For a Snow Leopard in October
Stay, little ounce, here in
Fleece and leaf with me, in the evermore
Where swans trembled in the lake around our bed of hay and morning
Came each morning like a felt cloak billowing
Across the most pale day. It was the color of a steeple disappearing
In an old Venetian sky. Or of a saint tamping the grenadine
Of his heavy robes before the Blessing of the Animals.
I have heard tell of men who brought Great Pyrenees, a borzoi, or
Some pocket mice, baskets of mourning doves beneath their wicker lids,
A chameleon on a leash from the Prussian circuses,
And, from the farthest caucuses, some tundra wolves in pairs.
In a meadow I had fallen
As deep in sleep as a trilobite in the red clay of the centuries.
Even now, just down our winding road, I can hear the children blanketing
Themselves to sleep in leaves from maple trees.

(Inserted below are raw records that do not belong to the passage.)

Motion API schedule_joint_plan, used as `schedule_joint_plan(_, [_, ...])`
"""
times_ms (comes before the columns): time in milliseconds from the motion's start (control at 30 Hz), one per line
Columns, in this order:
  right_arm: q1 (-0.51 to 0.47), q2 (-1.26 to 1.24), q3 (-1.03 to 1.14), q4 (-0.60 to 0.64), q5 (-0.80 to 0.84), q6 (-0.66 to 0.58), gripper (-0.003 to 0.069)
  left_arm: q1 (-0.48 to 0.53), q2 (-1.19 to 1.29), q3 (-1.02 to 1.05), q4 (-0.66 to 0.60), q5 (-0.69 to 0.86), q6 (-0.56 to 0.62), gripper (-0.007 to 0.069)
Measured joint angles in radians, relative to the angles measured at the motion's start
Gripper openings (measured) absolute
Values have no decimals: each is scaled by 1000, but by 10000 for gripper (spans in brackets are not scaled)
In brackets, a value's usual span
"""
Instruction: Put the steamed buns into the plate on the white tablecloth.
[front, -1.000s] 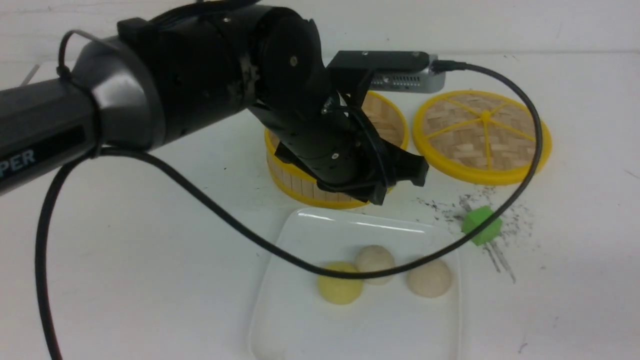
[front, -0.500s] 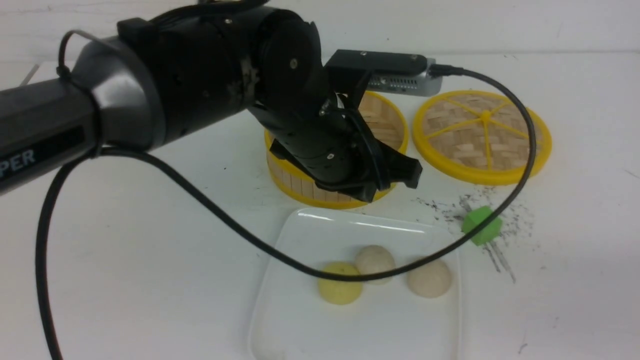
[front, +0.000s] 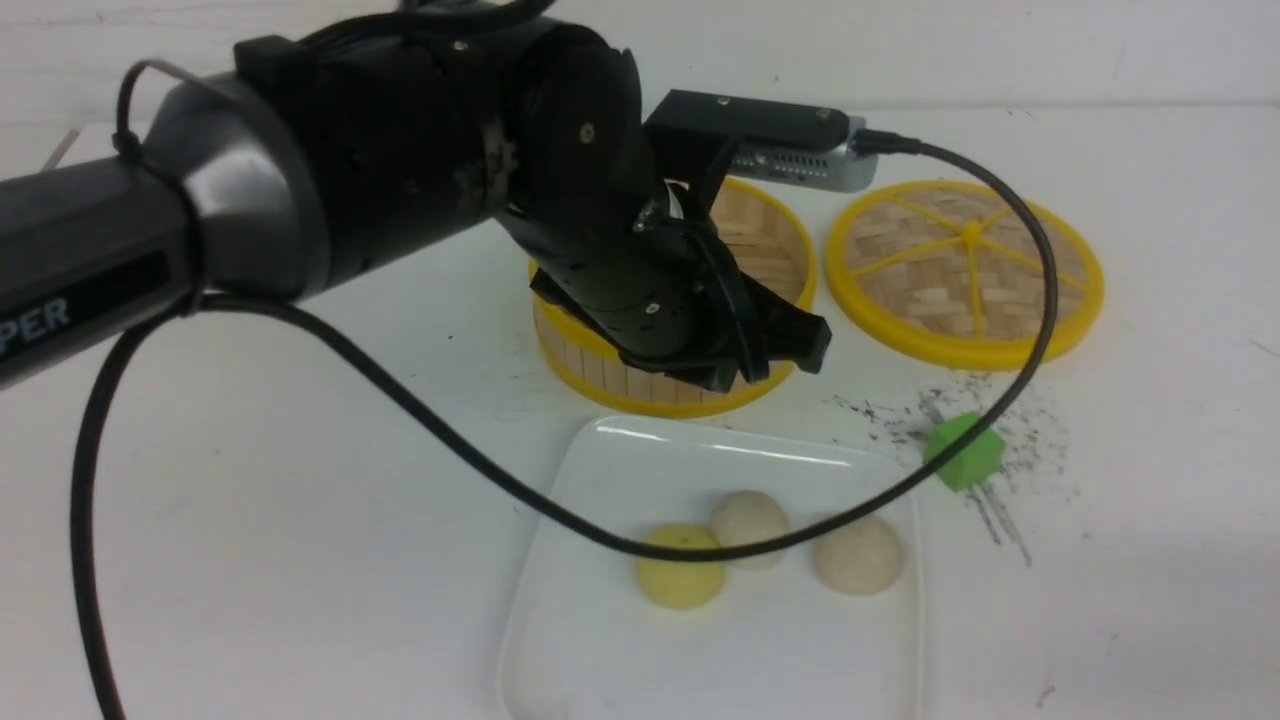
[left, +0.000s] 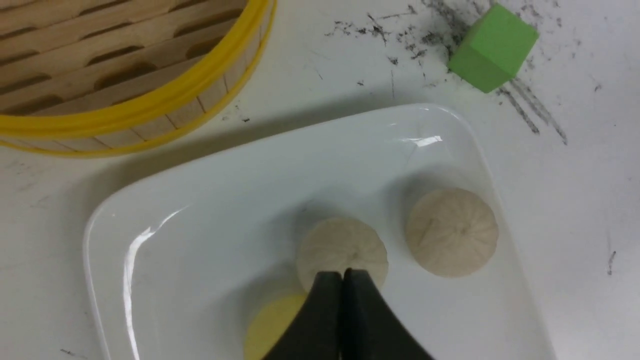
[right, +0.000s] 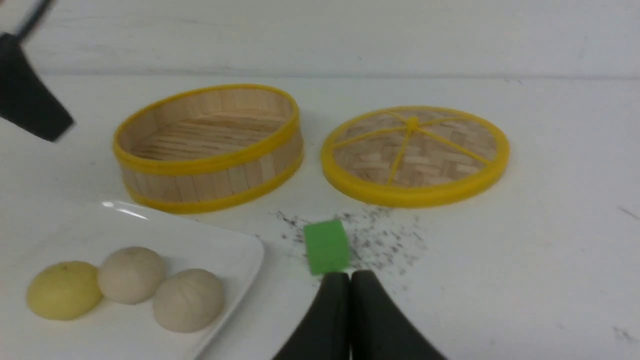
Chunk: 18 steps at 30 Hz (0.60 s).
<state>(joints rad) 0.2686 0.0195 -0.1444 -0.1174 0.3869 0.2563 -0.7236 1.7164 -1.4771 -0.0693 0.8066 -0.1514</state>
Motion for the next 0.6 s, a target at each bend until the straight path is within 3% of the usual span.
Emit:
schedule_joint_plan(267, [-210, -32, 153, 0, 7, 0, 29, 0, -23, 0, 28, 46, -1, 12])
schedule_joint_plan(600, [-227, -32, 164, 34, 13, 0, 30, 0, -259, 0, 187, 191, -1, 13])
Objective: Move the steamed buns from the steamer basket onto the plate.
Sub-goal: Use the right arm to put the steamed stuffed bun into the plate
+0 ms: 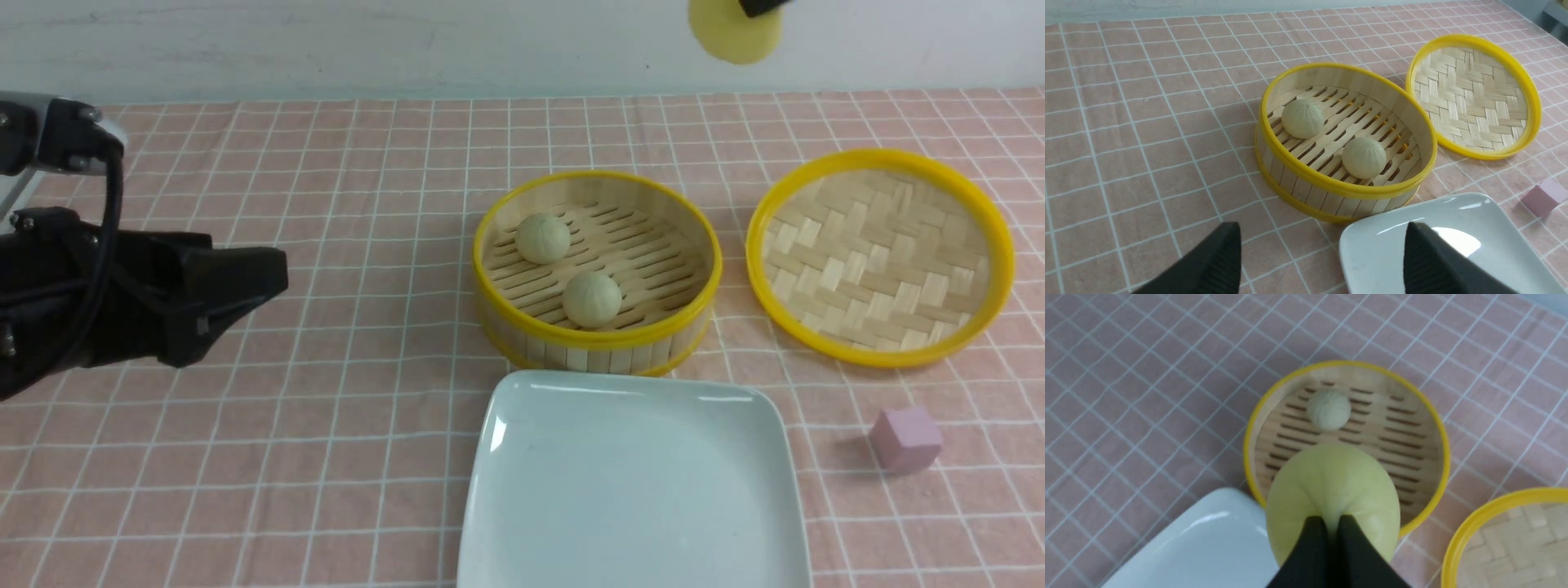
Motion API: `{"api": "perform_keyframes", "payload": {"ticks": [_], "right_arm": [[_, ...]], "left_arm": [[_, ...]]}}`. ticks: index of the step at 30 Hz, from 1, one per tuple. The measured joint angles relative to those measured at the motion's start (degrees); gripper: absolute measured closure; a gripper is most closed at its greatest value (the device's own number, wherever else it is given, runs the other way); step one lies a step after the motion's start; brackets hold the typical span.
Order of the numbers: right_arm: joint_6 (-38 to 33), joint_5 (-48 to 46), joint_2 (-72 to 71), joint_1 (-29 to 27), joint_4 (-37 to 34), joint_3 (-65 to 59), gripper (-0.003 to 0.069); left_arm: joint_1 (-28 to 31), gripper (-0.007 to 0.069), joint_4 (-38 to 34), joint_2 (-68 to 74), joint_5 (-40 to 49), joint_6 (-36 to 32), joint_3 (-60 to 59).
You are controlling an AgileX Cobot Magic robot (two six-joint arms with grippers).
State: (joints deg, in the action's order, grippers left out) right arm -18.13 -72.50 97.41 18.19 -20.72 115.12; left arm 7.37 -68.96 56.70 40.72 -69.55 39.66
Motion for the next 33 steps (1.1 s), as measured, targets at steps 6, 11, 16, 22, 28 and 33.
{"api": "perform_keyframes", "payload": {"ticks": [6,11,16,22,28,33], "right_arm": [[-3.59,0.39,-8.96,4.51,-1.2,-25.41,0.065],[-8.33,6.27,-8.66,7.39,-1.14,-42.09,0.065],[-14.38,22.12,-6.25,7.76,-1.08,-52.46,0.065],[-18.47,31.35,-2.9,7.76,-1.13,-54.29,0.065],[-18.97,34.08,-1.54,7.76,-0.5,-54.29,0.0647],[-19.09,34.38,-0.58,7.76,2.28,-54.29,0.0641]], "left_arm": [[0.0,0.0095,-0.06,0.0,0.59,0.0,0.0],[0.0,0.0095,-0.1,0.0,0.96,0.0,0.0],[0.0,0.0095,-0.1,0.0,1.0,0.0,0.0],[0.0,0.0095,-0.1,0.0,1.0,0.0,0.0],[0.0,0.0095,-0.1,0.0,1.0,0.0,0.0],[0.0,0.0095,-0.1,0.0,1.0,0.0,0.0]]}}
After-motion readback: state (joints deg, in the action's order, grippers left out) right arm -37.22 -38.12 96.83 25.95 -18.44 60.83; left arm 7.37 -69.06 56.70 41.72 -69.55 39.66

No bad dreams will come to them I know
Because once, in the gone-ago, I was a lynx as well, safe as a tiger-iris
In its silt on the banks of the Euphrates, as you were. Would they take
You now from me, like Leonardo’s sleeve disappearing in
The air. And when I woke I could not wake
You, little sphinx, I could not keep you here with me.
Anywhere, I could not bear to let you go. Stay here
In our clouded bed of wind and timothy with me.
Lie here with me in snow.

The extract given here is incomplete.